In order to understand the need for Natural Language Processing (NLP), let’s go through a scenario.
Let’s say, a lot of companies, especially in the heavy industry, want to improve the company’s operations and they want to keep their employees safe. However, it is never easy as machinery breaks and someone has to go fix it. Now companies know that by better analyzing their data they can improve their operations thereby saving money and keeping their employees safer.
Sadly, the challenge is that only 20% of the data they store (for this analysis) is in a structured format – including spreadsheets or databases that’s data that computers usually use. The other 80% of it is in the form of text like repair manuals, injury reports, and notes shouted down by technicians. This information is extremely valuable but due to its size and structure, it has largely been invisible to analytics teams.
Imagine you are searching a database of injury reports you want to find injuries related to the lower body, what do you search? Analysis from one large utility company showed that lower body injuries returned only a small number of results far fewer than existed in reality. That’s because their search tool was looking for the exact keywords ‘lower body injuries’. But when the analysts use more specific search terms like foot injuries that returned many more results where the foot was used in the context of distance.
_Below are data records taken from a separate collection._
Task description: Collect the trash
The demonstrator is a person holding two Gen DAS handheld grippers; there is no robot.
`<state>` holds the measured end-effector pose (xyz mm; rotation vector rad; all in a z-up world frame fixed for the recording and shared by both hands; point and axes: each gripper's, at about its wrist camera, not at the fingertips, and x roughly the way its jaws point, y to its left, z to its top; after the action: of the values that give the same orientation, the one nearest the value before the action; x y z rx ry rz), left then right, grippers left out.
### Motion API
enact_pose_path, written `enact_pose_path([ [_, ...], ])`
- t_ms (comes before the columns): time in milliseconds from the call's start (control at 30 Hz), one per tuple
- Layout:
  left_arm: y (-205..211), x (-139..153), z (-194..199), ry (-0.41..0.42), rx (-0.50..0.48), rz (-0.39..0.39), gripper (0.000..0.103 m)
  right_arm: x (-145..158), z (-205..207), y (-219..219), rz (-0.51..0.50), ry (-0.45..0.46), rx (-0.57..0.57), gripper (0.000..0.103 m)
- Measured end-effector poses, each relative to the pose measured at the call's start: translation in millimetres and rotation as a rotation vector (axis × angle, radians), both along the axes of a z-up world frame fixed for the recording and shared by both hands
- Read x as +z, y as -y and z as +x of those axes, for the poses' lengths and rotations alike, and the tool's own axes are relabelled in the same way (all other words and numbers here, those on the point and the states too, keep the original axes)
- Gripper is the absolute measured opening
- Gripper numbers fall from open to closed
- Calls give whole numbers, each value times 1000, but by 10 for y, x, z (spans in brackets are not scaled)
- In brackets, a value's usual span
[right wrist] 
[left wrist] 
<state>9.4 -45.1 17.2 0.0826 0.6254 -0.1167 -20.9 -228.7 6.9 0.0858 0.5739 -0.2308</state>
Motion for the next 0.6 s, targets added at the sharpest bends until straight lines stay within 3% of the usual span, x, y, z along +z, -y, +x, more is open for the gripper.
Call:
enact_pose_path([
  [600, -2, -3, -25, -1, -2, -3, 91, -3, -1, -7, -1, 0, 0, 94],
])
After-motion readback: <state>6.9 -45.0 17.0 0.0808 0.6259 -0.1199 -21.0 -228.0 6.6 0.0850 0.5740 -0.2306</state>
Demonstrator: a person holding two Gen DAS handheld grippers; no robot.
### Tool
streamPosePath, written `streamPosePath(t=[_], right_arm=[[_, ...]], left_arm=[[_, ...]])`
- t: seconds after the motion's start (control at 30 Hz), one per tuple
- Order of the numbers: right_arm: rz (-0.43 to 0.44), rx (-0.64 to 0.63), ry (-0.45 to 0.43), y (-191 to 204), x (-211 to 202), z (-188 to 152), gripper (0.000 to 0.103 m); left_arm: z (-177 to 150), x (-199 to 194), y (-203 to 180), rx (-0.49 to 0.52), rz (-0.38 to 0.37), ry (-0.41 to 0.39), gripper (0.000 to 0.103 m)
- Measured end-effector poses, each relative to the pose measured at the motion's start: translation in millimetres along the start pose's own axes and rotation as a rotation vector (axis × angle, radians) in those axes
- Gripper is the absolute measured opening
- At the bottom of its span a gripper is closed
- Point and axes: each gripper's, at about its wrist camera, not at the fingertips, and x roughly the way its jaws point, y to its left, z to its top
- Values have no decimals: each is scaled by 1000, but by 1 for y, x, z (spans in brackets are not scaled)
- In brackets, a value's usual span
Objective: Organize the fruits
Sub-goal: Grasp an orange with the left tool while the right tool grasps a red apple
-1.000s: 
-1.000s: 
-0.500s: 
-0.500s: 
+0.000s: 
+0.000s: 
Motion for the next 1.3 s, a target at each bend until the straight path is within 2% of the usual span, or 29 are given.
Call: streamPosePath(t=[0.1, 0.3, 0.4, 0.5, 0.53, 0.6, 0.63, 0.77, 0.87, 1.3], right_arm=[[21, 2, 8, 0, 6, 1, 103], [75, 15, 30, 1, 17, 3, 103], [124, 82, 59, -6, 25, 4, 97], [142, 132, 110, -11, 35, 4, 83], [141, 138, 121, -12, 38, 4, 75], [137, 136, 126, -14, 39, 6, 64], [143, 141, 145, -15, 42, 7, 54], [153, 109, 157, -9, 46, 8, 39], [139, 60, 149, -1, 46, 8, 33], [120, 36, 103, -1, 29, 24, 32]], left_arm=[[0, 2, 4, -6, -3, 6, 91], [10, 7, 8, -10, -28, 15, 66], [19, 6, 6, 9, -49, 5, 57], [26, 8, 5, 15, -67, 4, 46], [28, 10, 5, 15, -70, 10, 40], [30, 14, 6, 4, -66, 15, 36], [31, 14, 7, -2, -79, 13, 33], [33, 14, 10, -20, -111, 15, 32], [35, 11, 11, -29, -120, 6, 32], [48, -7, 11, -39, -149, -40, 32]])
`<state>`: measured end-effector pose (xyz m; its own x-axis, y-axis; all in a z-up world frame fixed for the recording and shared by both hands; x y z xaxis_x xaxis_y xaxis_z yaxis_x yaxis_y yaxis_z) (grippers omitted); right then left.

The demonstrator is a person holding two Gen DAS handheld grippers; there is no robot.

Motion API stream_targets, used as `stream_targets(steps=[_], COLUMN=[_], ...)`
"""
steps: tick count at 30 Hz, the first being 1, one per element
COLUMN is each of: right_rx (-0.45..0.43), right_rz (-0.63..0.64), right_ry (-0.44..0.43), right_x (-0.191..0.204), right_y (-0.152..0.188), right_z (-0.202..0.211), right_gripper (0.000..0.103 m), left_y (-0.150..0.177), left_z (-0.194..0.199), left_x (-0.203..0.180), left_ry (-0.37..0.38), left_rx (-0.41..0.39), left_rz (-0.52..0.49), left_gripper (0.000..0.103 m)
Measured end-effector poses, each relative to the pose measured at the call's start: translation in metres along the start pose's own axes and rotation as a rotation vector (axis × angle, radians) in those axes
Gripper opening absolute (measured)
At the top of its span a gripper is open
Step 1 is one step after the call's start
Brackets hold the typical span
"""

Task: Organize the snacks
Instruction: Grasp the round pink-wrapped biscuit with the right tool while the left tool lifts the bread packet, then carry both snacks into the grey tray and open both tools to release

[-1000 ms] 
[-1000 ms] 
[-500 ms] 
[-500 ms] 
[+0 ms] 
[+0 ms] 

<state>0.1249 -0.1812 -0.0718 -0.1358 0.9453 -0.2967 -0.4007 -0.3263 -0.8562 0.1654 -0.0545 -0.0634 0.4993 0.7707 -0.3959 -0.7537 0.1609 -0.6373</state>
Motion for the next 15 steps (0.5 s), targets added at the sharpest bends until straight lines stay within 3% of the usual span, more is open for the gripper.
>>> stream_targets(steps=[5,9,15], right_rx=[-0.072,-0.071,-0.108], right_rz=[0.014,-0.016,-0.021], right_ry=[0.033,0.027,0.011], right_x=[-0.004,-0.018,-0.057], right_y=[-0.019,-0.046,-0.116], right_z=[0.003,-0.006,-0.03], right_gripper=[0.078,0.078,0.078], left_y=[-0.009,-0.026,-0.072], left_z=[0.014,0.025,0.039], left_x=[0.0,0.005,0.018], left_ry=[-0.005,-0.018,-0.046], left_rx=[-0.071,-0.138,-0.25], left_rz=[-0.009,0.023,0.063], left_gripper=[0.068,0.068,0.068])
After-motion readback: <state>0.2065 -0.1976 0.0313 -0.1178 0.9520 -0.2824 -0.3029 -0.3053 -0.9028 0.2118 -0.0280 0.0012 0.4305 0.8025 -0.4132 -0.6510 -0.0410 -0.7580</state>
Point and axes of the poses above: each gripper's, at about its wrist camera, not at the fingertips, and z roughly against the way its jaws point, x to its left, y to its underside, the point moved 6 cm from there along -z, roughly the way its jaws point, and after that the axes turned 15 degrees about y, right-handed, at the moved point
So while they had more results than searching for just lower body injuries they weren’t the results they wanted. This was because a foot can be both a body part and a unit of measurement. And, while humans can determine context and know the difference, until recently computers were largely stumped. Thanks to this field of AI called Natural Language Processing (NLP), computers can now analyze and understand textual data.
So What is Natural Language Processing?
Natural Language Processing is as its name implies the processing by computers of natural language. Natural language is a term that means any human-generated language and, so in other words, not a computer language like FORTRAN or Java. And also not just numbers and other mathematical languages so it’s a natural language.
With that, any system that is taking natural language as input and doing some processing on it no matter what it is doing is a natural language processing system.
How Does Natural Language Processing Work?
In case you are curious, here is how natural language processing works at a high level.
NLP algorithms can’t read text like we do but they can look for patterns and they find these patterns by turning huge amounts of text into matrices. When analyzing text, the algorithm might first remove words that don’t really offer as much value stuff like a, the, is, and are. These are called stop words, then the algorithm might split the sentences into groups of words. They count how many times each group of words appears in each document and how many documents have that group of words out of all the documents being analyzed.
Without knowing anything at all about the text, the algorithm can then tell how often a given word or phrase appears in a given document. It’ll figure out how many documents contain that phrase, out of all of the documents, so tokens that appear lots of times in lots of documents may not mean much. On the other hand, tokens that appear frequently in only a few documents tell us that something is going on.